Com efeito, as imagens e reportagens que circularam durante a semana mostram como fortes nevascas e ventos fortes deixaram grande parte da região coberta de neve e gelo, dificultando a vida quotidiana dos seus habitantes. Foram vários os relatos e testemunhos de moradores e produtores de gado que mobilizaram as suas explorações para evitar que morressem cobertos de neve. Até a foto de uma raposinha que morreu congelada se tornou viral.
Se analisarmos novamente a Cidade de Buenos Aires e a Região Metropolitana e, embora possa parecer contra-intuitivo neste momento, o que se registra é um aumento nas temperaturas mínimas.
Inés Camilloni, professora da Universidade de Buenos Aires, pesquisadora do CONICET, autora principal dos relatórios do Painel Intergovernamental sobre Mudanças Climáticas (IPCC), explicou a Informações o fenômeno: “O aumento da temperatura mínima é observado em outras cidades do mundo e também em nível nacional. Na Argentina, a tendência da mínima é de aumento de 0,13º C/década, enquanto a da máxima é de 0,08º C/década. Nas cidades isso se explica pelos materiais urbanos que absorvem o calor durante o dia e o liberam à noite, gerando uma ilha de calor que aumenta o mínimo, que ocorre logo após o amanhecer.”

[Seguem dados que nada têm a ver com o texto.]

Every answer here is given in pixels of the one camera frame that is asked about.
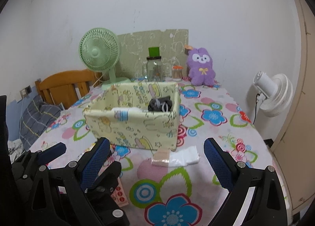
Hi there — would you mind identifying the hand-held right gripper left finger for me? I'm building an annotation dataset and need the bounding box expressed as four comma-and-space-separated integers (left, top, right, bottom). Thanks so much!
23, 137, 110, 226

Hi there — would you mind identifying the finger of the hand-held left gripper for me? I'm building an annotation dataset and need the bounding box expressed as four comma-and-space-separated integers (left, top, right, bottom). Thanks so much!
39, 142, 67, 165
86, 161, 130, 226

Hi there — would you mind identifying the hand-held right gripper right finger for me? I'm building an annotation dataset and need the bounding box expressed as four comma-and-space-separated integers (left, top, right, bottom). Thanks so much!
204, 138, 289, 226

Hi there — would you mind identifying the pink dotted packet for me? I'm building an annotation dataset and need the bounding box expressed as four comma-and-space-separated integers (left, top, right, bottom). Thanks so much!
110, 178, 129, 208

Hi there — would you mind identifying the yellow printed fabric storage box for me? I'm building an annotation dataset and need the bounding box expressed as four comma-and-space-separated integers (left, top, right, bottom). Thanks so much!
84, 81, 181, 151

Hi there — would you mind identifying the beige sponge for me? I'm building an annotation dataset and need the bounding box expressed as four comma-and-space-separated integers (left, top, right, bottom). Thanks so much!
151, 146, 200, 167

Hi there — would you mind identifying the black mesh bag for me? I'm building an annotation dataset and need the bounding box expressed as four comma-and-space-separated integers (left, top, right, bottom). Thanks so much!
148, 96, 173, 113

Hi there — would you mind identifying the plaid pillow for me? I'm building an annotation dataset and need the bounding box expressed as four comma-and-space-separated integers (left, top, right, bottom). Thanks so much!
19, 95, 62, 146

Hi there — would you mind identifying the white tissue pack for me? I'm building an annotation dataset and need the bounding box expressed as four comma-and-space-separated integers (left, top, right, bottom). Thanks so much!
112, 108, 144, 121

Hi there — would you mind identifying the white standing fan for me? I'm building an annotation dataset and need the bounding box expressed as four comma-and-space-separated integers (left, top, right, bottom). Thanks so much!
252, 71, 293, 124

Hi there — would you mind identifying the purple plush bunny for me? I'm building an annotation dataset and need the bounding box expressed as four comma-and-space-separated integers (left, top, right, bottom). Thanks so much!
184, 45, 216, 86

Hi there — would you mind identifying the beige wooden door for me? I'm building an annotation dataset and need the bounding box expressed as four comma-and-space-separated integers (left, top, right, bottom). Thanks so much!
271, 0, 315, 214

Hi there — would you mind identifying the small cotton swab jar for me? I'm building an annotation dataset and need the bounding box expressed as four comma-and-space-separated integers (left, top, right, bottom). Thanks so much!
172, 65, 184, 80

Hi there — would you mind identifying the green desk fan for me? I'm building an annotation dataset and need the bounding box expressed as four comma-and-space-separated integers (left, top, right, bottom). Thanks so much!
79, 28, 131, 90

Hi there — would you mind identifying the glass jar mug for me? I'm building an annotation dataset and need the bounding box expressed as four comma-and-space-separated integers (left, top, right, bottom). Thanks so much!
142, 56, 164, 82

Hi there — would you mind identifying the green printed board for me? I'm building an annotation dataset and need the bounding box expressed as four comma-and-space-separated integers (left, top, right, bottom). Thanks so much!
117, 29, 189, 80

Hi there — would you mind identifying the white charger cable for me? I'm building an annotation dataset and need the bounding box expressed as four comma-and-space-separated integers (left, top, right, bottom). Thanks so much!
18, 97, 25, 141

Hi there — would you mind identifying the black power cable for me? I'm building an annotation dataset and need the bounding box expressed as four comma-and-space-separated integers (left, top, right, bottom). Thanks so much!
252, 93, 261, 125

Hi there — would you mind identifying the wall power outlet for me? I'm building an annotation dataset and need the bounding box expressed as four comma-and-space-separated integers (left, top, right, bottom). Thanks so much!
20, 85, 32, 97

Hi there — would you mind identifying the cream fan cable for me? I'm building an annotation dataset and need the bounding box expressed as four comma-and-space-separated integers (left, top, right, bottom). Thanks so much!
94, 72, 104, 88

De acordo com os registros da Agência de Proteção Ambiental de Buenos Aires (APRA), desde 1960 e até 2018 a média anual da temperatura média e máxima aumentou 1 °C, enquanto a temperatura média mínima aumentou até 1,7 °C. Além disso, as ondas de calor duplicaram entre 2010 e 2018 em comparação com as registadas na década de 90.